Le plastron de sa cuirasse était muni d’un haut-parleur. Portant un petit micro à ses lèvres, il hurla :

— Hans, réveille-toi ! Debout là-dedans ! Tu vas te remuer, oui ou non ? Tout le monde dehors, au travail, au travail ! Au Maître le Courroux qui Flamboie. Au Maître le Fouet qui Dompte.

Le tonnerre de la voix amplifiée déclencha une agitation immédiate du côté des huttes. Sur Maastricht aussi, le bruit eut l’effet désiré.

Je vis Hans se dresser péniblement sur ses pieds et fouiller du regard l’endroit où nous nous tenions. Il se frotta la figure, s’approcha du marchepied de la cabine et tomba pratiquement par terre. George sursauta et se précipita à sa rescousse – sur quoi Maastricht se releva, expédia un grand coup dans la poitrine de son contremaître et se mit à lui hurler après.

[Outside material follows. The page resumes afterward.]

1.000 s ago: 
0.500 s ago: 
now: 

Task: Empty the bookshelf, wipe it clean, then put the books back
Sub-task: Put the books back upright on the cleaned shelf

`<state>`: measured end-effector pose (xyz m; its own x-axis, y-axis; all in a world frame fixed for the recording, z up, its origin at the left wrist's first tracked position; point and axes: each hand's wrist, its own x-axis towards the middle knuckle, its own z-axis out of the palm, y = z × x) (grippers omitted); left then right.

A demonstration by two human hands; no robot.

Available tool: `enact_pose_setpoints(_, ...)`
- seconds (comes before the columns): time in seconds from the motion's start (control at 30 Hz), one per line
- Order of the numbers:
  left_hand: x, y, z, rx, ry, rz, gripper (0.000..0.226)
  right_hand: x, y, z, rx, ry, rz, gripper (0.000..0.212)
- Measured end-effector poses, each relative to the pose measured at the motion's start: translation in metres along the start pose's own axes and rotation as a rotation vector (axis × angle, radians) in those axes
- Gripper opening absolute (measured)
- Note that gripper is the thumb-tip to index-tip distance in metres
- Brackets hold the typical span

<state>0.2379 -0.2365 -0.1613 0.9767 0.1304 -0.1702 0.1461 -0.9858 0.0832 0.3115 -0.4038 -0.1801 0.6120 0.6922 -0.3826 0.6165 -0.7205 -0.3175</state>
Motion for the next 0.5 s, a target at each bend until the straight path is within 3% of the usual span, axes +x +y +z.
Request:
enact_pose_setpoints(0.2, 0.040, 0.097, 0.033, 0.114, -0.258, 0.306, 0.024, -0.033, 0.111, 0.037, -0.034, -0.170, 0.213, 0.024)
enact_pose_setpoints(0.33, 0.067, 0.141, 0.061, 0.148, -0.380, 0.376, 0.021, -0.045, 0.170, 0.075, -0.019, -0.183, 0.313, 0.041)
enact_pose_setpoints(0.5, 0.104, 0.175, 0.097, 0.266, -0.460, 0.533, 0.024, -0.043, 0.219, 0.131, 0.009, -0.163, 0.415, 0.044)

Jouant du sifflet, George entra en action. Il se lança le long de la lagune à une vitesse impressionnante en agitant les bras et en beuglant. C’était là un curieux spectacle, mi-drôle, mi-attristant.

Ce qu’il y avait de drôle dans la scène tourna bientôt à la franche bouffonnerie. Comme George approchait du village avec toute la grâce d’une locomotive, un homme jaillit des arbres dans la direction opposée, foulant le sentier que j’avais pris à mon arrivée ici. Le nouveau venu était un gaillard dru et très roux, avec une touffe de cheveux qui lui tombait sur les yeux et un museau effilé. Il portait la traditionnelle combinaison des habitants de l’île, mais il en avait coupé les jambes pour révéler ses longs membres inférieurs, comme s’il était fier de présenter de ce côté-là un aspect plus humain que la plupart de ses compagnons. Un homme, ai-je dit, mais il n’en avait que l’apparence. Il ressemblait à ces renards qui, dans les livres d’enfants, s’habillent comme des hommes pour tromper leur monde.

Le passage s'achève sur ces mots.